GithubHelp home page GithubHelp logo

classicvalues / nestedtensor Goto Github PK

View Code? Open in Web Editor NEW

This project forked from pytorch/nestedtensor

0.0 1.0 0.0 13.86 MB

[Prototype] Tools for the concurrent manipulation of variably sized Tensors.

License: BSD 3-Clause "New" or "Revised" License

Python 11.41% Shell 0.17% C++ 9.25% Jupyter Notebook 76.44% Cuda 2.74%

nestedtensor's Introduction

The nestedtensor package prototype

If you are here because you ran into a runtime error due to a missing feature or some kind of bug, please open an issue and fill in the appropiate template. If you have general feedback about this prototype you can use our suggested template or just open a free-form issue if you like. Thank you for contributing to this project!

Tutorials

If you are new to this project, we recommend you take a look at our whirlwind introduction to get started.

Autograd support

Due to missing extensibility features of PyTorch nestedtensor currently lacks autograd support. We're actively working on this and recognize that it severely limits the applicability of the project. Please run nestedtensor operations within the inference mode context to prevent any adverse interactions with the autograd system.

For example

sentences = [torch.randn(10, 5), torch.randn(5, 5), torch.randn(9, 5)]
with torch.inference_mode():    
    nt = nestedtensor.nested_tensor(sentences)
    nt.sum(1)

Binaries

Due to the development velocity of PyTorch the nestedtensor project is built on top of and dependent on a fixed, recent PyTorch nightly.

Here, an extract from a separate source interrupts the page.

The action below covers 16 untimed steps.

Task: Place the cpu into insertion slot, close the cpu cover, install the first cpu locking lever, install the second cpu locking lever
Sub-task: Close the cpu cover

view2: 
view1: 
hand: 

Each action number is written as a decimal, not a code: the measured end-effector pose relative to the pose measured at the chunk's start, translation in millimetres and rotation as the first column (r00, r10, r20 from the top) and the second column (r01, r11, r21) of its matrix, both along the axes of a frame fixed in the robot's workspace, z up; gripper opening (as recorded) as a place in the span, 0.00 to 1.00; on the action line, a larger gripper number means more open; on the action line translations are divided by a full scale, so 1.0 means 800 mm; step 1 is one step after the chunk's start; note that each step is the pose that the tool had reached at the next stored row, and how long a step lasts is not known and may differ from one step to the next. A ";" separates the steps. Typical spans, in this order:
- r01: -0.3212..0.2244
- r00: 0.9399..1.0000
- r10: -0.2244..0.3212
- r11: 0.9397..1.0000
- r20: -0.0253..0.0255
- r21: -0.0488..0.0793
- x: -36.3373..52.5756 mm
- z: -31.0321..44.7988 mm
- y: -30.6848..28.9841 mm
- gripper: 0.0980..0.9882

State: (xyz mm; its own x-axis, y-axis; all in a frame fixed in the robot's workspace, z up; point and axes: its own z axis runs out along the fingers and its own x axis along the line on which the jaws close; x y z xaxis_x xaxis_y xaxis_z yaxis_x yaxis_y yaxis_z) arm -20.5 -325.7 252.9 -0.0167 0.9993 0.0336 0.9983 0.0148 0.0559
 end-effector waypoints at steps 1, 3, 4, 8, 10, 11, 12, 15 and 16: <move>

Version Python CUDA Wheels
0.1.1 3.6 CPU-only nestedtensor
0.1.1 3.7 CPU-only nestedtensor
0.1.1 3.8 CPU-only nestedtensor
0.1.1 3.6 CUDA 10.2 nestedtensor
0.1.1 3.7 CUDA 10.2 nestedtensor
0.1.1 3.8 CUDA 10.2 nestedtensor

When installing a binary please specify the corresponding torch nightly link archive to automatically pull in the correct PyTorch nightly.

CPU

pip install https://download.pytorch.org/nestedtensor/whl/nightly/cpu/py3.7/nestedtensor-0.1.1_cpu-cp37-cp37m-linux_x86_64.whl -f https://download.pytorch.org/whl/nightly/cpu/torch_nightly.html

CUDA 10.2

pip install https://download.pytorch.org/nestedtensor/whl/nightly/cu102/py3.7/nestedtensor-0.1.1_cu102-cp37-cp37m-linux_x86_64.whl -f https://download.pytorch.org/whl/nightly/cu102/torch_nightly.html

Why consider using this? / Dealing with dynamic shapes

In general we batch data for efficiency, but usually batched kernels need, or greatly benefit from, regular, statically-shaped data.

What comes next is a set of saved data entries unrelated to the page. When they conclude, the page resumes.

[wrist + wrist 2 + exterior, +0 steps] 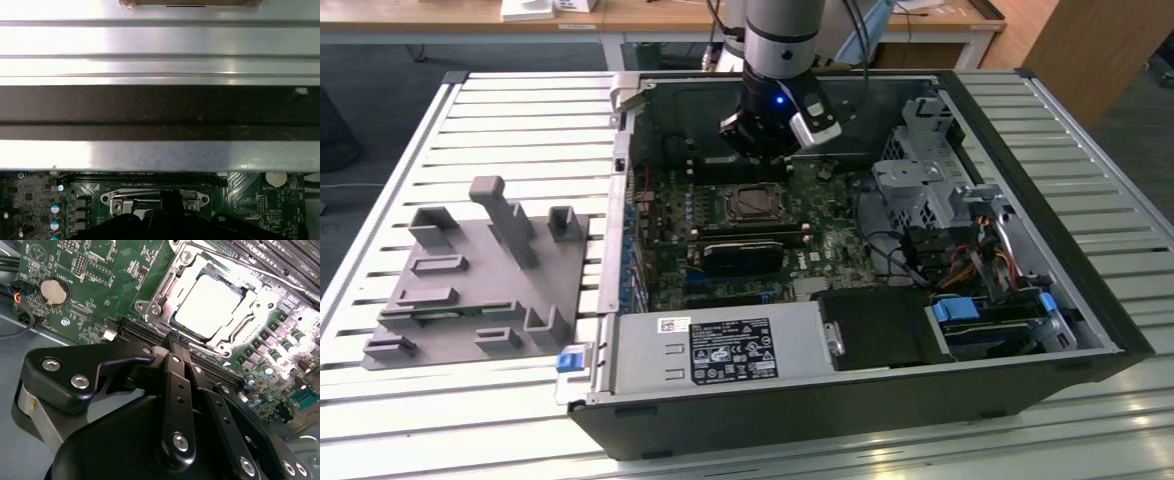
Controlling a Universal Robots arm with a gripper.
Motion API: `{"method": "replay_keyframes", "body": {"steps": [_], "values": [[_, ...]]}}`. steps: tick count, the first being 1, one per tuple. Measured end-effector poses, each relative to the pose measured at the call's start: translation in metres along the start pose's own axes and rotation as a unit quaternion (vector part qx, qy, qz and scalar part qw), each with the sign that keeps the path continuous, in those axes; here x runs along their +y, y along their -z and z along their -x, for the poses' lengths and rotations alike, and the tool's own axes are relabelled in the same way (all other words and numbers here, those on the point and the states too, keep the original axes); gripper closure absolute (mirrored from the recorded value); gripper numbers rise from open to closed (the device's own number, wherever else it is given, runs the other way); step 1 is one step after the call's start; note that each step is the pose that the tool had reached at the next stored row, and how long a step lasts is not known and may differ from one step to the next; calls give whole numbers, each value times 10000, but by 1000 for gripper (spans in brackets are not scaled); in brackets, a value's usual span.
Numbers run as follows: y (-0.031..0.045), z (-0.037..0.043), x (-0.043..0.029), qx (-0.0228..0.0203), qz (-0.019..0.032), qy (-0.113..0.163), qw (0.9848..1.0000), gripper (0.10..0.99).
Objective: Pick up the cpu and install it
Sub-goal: 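Install the second cpu locking lever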
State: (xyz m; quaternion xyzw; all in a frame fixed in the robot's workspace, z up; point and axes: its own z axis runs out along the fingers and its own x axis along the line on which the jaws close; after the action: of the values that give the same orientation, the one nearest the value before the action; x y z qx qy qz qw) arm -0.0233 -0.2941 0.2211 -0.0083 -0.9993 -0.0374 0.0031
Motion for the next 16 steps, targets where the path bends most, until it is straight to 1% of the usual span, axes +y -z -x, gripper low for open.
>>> {"method": "replay_keyframes", "body": {"steps": [11,16], "values": [[7,1,-97,0,0,-1,10000,980],[8,1,-112,0,0,-1,10000,980]]}}
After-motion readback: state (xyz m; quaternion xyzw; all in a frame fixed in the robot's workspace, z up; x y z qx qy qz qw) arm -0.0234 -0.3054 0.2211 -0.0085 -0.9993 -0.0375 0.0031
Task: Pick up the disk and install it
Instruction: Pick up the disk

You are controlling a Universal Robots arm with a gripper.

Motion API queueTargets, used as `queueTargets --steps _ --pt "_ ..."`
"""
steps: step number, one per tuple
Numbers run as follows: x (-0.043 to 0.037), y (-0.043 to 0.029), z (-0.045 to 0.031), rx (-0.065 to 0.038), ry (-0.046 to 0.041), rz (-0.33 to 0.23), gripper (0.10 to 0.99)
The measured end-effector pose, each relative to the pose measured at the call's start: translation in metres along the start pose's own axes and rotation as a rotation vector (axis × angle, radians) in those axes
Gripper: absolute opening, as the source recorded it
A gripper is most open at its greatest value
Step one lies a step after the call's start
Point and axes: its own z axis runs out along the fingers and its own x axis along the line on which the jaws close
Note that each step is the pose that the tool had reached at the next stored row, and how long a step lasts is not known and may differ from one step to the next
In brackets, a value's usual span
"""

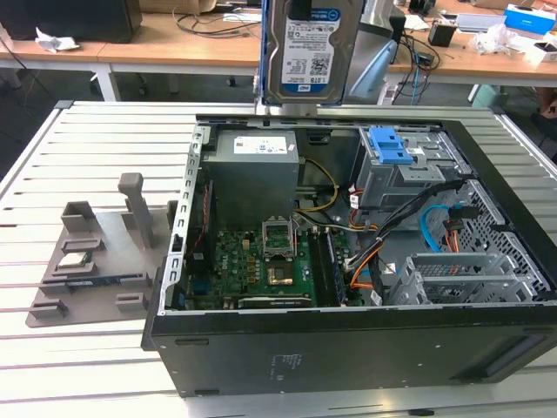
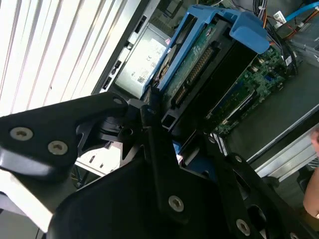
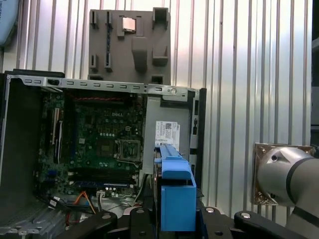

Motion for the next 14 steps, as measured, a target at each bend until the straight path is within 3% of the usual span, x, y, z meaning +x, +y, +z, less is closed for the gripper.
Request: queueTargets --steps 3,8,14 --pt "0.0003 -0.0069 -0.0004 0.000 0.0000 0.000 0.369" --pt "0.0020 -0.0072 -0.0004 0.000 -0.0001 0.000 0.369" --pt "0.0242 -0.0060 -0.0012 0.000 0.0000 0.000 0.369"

One way of dealing with dynamic shapes then, is via padding and masking. Various projects construct masks that, together with a data Tensor, are used as a representation for lists of dynamically shaped Tensors.

Obviously this is inefficient from a memory and compute perspective if the Tensors within this list are sufficiently diverse.

You can also trace through the codebase where these masks are used and observe the kind of code this approach often leads to. See for example universal_sentence_embedding.

Otherwise we also have one-off operator support in PyTorch that aims to support dynamic shapes via extra arguments such as a padding index. Of course, while these functions are fast and sometimes memory efficient, they don't provide a consistent interface.

Other users simply gave up and started writing for-loops, or discovered that batching didn't help.

We want to have a single abstraction that is consistent, fast, memory efficient and readable and the nestedtensor project aims to provide that.

How does nestedtensor help here?

NestedTensors are a generalization of torch Tensors which eases working with data of different shapes and lengths. In a nutshell, Tensors have scalar entries (e.g. floats) and NestedTensors have Tensor entries. However, note that a NestedTensor is still a Tensor. That means it needs to have a single dimension, single dtype, single device and single layout.

Tensor entry constraints:

  • Each Tensor constituent is of the dtype, layout and device of the containing NestedTensor.
  • The dimension of a constituent Tensor must be less than the dimension of the NestedTensor.
  • An empty NestedTensor is of dimension zero.

Prototype classification

The nestedtensor package is a prototype intended for early stage feedback and testing. It is on the road to a beta classification, but there is no definitive timeline yet. See PyTorch feature classification for what prototype, beta and stale means.

Dependencies

  • pytorch (installed from nestedtensor/third_party/pytorch submodule)
  • torchvision (needed for examples and tests)
  • ipython (needed for examples)
  • notebook (needed for examples)

Contribution

The project is under active development. If you have a suggestions or found a bug, please file an issue!

nestedtensor's People

Contributors

cpuhrsch avatar izdeby avatar seemethere avatar facebook-github-bot avatar malfet avatar xuzhao9 avatar justanhduc avatar samuelmarks avatar stas00 avatar ebetica avatar anjali411 avatar

Watchers

 avatar

Recommend Projects

  • React photo React

    A declarative, efficient, and flexible JavaScript library for building user interfaces.

  • Vue.js photo Vue.js

    ๐Ÿ–– Vue.js is a progressive, incrementally-adoptable JavaScript framework for building UI on the web.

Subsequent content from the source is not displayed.